Studio album by C:Real
- Released: 22 September 2006
- Recorded: 2005–2006
- Genre: Pop rock
- Language: Greek, English
- Label: Sony BMG/Epic
- Producer: Dakis Damaschis, Takis Retsinas, Giannis Spanos, Irini Douka

C:Real chronology
| Hilia Hronia (2004) | Kathe Mou Skepsi Κάθε Μου Σκέψη (2006) | Invain (2008) |

Singles from Kathe Mou Skepsi
- "Epikindina Se Thelo" Released: 2006; "Kathe Mou Skepsi" Released: 2007; "A Slice of Heaven" Released: 2007;

= Kathe Mou Skepsi =

2006 album by Greek musical group C:Real

Kathe Mou Skepsi (Greek: Κάθε Μου Σκέψη; English: My every thought) is the fifth studio album by Greek musical group C:Real.
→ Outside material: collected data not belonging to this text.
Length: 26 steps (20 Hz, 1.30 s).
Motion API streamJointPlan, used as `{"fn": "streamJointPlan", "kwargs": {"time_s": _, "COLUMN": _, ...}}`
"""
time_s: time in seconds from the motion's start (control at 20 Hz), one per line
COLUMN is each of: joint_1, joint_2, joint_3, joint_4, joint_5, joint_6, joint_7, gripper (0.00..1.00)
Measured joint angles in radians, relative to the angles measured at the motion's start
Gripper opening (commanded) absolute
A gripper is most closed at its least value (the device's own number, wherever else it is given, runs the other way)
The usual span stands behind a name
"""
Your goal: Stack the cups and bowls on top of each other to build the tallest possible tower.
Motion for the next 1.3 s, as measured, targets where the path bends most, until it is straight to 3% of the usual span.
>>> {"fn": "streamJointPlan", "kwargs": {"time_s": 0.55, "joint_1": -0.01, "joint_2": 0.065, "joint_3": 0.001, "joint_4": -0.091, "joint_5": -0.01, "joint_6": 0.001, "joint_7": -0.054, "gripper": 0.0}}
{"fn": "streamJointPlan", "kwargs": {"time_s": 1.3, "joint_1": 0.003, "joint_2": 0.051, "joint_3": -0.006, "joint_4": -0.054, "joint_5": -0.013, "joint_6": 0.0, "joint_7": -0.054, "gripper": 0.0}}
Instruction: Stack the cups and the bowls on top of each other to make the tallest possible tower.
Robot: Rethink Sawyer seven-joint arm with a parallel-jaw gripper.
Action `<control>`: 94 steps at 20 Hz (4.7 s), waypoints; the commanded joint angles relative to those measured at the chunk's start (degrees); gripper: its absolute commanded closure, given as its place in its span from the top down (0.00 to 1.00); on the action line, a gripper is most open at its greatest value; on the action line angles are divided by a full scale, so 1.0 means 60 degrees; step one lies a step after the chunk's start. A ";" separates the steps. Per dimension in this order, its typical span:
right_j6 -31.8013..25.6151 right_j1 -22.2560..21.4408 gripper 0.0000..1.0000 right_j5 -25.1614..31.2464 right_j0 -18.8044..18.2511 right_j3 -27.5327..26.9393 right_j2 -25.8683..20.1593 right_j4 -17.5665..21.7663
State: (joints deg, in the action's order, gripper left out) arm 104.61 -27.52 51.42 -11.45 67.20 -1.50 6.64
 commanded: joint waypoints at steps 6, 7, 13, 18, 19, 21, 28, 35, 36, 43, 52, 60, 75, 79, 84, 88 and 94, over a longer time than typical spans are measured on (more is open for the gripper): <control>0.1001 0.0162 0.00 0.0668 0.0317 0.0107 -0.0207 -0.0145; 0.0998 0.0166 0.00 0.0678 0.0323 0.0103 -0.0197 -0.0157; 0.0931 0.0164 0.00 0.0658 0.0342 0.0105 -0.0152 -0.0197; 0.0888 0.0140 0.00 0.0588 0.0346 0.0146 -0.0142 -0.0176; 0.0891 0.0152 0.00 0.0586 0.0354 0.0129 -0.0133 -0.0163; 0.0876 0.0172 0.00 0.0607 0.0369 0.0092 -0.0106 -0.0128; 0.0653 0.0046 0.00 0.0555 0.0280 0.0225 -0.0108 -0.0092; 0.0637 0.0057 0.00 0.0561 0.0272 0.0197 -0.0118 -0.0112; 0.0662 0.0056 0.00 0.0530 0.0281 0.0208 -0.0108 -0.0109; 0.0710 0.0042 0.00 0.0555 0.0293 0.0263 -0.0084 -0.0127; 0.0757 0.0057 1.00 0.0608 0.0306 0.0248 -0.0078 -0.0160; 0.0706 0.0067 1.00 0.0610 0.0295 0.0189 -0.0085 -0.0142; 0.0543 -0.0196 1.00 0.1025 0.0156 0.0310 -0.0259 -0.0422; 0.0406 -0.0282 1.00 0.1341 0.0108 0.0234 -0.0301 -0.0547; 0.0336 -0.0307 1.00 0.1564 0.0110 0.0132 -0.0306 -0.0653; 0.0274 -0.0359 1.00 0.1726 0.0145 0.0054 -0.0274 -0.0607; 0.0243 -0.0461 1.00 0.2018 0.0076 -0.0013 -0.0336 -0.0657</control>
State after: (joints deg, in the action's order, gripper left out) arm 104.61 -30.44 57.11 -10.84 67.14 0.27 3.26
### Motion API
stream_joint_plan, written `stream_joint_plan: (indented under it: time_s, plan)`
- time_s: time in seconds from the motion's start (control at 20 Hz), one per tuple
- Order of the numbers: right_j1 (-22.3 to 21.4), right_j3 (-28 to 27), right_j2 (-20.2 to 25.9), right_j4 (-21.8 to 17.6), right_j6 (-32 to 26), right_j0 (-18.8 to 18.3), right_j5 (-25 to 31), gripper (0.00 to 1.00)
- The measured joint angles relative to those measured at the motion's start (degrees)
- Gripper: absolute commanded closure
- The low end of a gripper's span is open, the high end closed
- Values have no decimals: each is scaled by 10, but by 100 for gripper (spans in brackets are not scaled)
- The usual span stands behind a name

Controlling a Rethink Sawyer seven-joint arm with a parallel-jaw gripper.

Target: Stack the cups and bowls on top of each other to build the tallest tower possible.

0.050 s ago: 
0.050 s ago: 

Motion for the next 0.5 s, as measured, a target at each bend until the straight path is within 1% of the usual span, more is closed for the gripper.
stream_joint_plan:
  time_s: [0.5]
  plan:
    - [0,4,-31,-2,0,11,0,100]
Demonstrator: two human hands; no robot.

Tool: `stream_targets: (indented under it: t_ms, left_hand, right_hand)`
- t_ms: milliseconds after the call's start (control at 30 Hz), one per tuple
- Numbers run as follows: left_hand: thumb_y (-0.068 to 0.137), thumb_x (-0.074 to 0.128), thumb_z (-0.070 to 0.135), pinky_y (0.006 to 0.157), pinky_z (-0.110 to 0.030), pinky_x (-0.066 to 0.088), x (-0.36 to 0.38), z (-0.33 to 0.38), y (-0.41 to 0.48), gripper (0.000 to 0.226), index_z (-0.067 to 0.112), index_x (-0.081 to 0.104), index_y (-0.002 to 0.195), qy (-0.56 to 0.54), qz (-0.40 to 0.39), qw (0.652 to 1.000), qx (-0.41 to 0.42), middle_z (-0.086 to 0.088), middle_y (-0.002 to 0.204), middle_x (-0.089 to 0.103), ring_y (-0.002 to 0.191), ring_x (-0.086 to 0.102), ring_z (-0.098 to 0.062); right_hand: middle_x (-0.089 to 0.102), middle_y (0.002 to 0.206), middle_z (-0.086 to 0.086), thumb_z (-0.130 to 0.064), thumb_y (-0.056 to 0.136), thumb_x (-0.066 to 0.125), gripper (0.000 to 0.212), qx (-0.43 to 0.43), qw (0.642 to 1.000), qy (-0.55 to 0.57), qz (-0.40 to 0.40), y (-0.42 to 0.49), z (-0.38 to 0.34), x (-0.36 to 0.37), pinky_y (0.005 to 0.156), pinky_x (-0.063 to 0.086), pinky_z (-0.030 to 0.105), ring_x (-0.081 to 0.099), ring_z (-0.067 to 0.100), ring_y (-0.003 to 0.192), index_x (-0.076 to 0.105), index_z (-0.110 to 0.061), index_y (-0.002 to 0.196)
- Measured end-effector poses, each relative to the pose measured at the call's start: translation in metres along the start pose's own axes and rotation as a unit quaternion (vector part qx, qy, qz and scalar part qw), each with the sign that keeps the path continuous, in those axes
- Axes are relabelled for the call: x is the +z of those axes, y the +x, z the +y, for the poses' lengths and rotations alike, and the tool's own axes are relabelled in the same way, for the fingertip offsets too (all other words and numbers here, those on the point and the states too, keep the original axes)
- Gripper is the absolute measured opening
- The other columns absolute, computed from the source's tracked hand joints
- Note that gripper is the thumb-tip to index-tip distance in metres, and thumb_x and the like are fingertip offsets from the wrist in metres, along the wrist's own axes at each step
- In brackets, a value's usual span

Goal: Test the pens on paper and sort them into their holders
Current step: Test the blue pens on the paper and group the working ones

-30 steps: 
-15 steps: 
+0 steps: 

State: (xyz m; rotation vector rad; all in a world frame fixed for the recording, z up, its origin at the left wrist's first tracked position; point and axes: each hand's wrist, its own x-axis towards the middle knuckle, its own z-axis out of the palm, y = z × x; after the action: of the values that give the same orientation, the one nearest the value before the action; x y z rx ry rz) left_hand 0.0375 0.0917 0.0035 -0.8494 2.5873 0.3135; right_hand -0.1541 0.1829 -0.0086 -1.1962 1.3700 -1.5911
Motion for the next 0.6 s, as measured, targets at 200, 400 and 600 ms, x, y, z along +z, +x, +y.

The album was released in 2006 in Greece and Cyprus by Sony BMG Greece and is their most successful album to date.

== Track listing ==
1. "Epikindina Se Thelo" (Dangerously I want you)
2. "Simera Vradi" (This afternoon)
3. "Moni Tis" (Only her)
4. "Kathe Mou Skepsi" (Each thought of mine)
5. "Sonar"
6. "Kiklonas" (Cyclone)
7. "Tha Mai Panda Edo" (I'll be ever here)
8. "To Mystirio" (The mystery)
9. "Meine Dipla Mou"
10. "Mono Esy" (Only you)
11. "A Slice of Heaven"
12. "Epikindina Se Thelo" (Video) (Dangerously I want you)
13. "Meine Dipla Mou" (Video)
14. "A Slice of Heaven" (Live Mix Video)
15. "Straight Story" (Movie Trailer)

== Singles ==
"Epikindina Se Thelo"
The first single from the album was "Epikindina Se Thelo" and became the group's biggest hit to date. The music video was directed by Efi Mouriki and Vladimiros Kiriakidis and was well-received, with it centering around the LGBT subculture and was based on the idea of the role reversal of homosexuality being considered the social norm. The song was also the main theme song of the Kiriakidis film Straight Story which also focused on these issues.

"Kathe Mou Skepsi"
The second single was "Kathe Mou Skepsi." The music video was directed by Manolis Tzirakis.

"A Slice of Heaven"
The last single from the album was "A Slice of Heaven". The music video was once again directed by Manos Spiridakis.

==Awards==
===4th Arion Music Awards===

- Best Pop Album (nominated)
- Best Pop Song ("Epikindina Se Thelo") (nominated)
- Best Alternative Song ("Kathe Mou Skepsi") (nominated)
- Video of the Year ("Epikindina Se Thelo") (nominated)
- Group of the Year

===MAD Video Music Awards 2005===

- Best Rock Video ("Epikindina Se Thelo")
- Best Video by a Group ("Epikindina Se Thelo")
- Video of the Year (nominated)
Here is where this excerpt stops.